9.17Accounting. The Borrower will not adopt any material change in accounting principles other than as required by GAAP. The Borrower will not adopt, permit or consent to any change in its fiscal year.
9.18Discounts, etc. The Borrower will not at any time discount, modify, amend, subordinate, cancel or terminate the obligation of any Account Debtor or other obligor of the Borrower except in the ordinary course of business.
9.19Place of Business; Name. The Borrower will not transfer its chief executive office or principal place of business, or move, relocate, close or sell any business location. The Borrower will not permit any tangible Collateral or any records pertaining to the Collateral to be located in any state or area in which, in the event of such location, a financing statement covering such Collateral would be required to be, but has not in fact been, filed in order to perfect the Security Interest. The Borrower will not change its name or jurisdiction of organization.
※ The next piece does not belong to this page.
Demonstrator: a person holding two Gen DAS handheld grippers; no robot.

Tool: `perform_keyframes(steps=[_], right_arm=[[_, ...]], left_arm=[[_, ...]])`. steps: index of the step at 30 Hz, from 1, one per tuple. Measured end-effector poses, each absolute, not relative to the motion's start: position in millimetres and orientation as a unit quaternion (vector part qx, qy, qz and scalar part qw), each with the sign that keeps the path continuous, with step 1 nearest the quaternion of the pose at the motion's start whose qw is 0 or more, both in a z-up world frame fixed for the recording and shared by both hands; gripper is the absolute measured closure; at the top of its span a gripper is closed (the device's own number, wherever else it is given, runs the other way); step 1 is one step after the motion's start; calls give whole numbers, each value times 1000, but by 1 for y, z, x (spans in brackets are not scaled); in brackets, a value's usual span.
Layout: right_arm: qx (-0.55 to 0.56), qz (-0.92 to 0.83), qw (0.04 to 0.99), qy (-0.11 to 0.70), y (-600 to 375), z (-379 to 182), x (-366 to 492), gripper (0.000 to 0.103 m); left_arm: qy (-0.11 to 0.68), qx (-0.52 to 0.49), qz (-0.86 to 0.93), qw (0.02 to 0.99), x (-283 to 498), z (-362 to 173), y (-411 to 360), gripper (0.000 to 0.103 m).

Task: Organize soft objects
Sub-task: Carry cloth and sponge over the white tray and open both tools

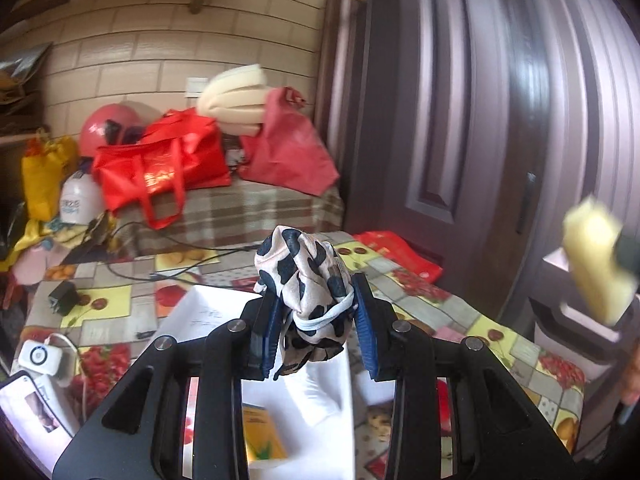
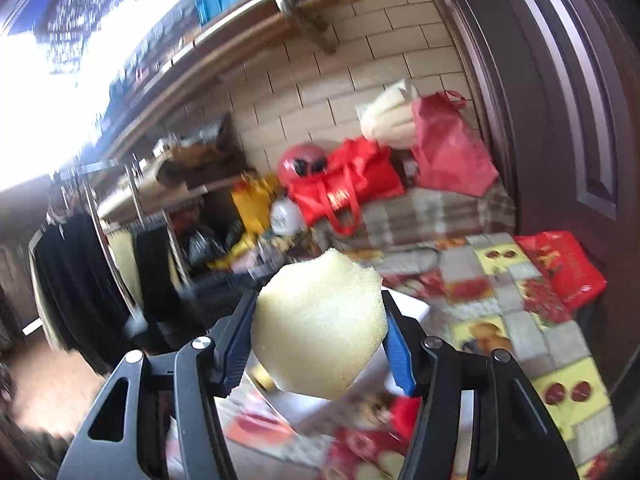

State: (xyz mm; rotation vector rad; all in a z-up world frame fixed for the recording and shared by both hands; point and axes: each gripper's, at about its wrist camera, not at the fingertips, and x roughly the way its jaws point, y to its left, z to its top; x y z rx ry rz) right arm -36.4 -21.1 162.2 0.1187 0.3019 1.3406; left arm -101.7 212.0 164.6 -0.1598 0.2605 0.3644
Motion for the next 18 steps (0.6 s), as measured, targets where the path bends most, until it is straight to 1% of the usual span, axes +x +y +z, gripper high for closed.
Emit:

9.20No Purchase of Perishable Agricultural Commodities. The Borrower will not purchase perishable agricultural products that are subject to the Perishable Agricultural Commodities Act.
9.21Operating Margin Protection. Borrower will employ long-term hedging and price-management strategies customary and usual in the ethanol production industry for (i) the procurement of feedstocks, energy and fuel for the Project and (ii) the sale of the Products produced by the Project. Such hedging and price management strategies will be employed to minimize any reductions in (i) the Project’s operating margin and (ii) the Project’s ability to repay the Loan in accordance with this Agreement.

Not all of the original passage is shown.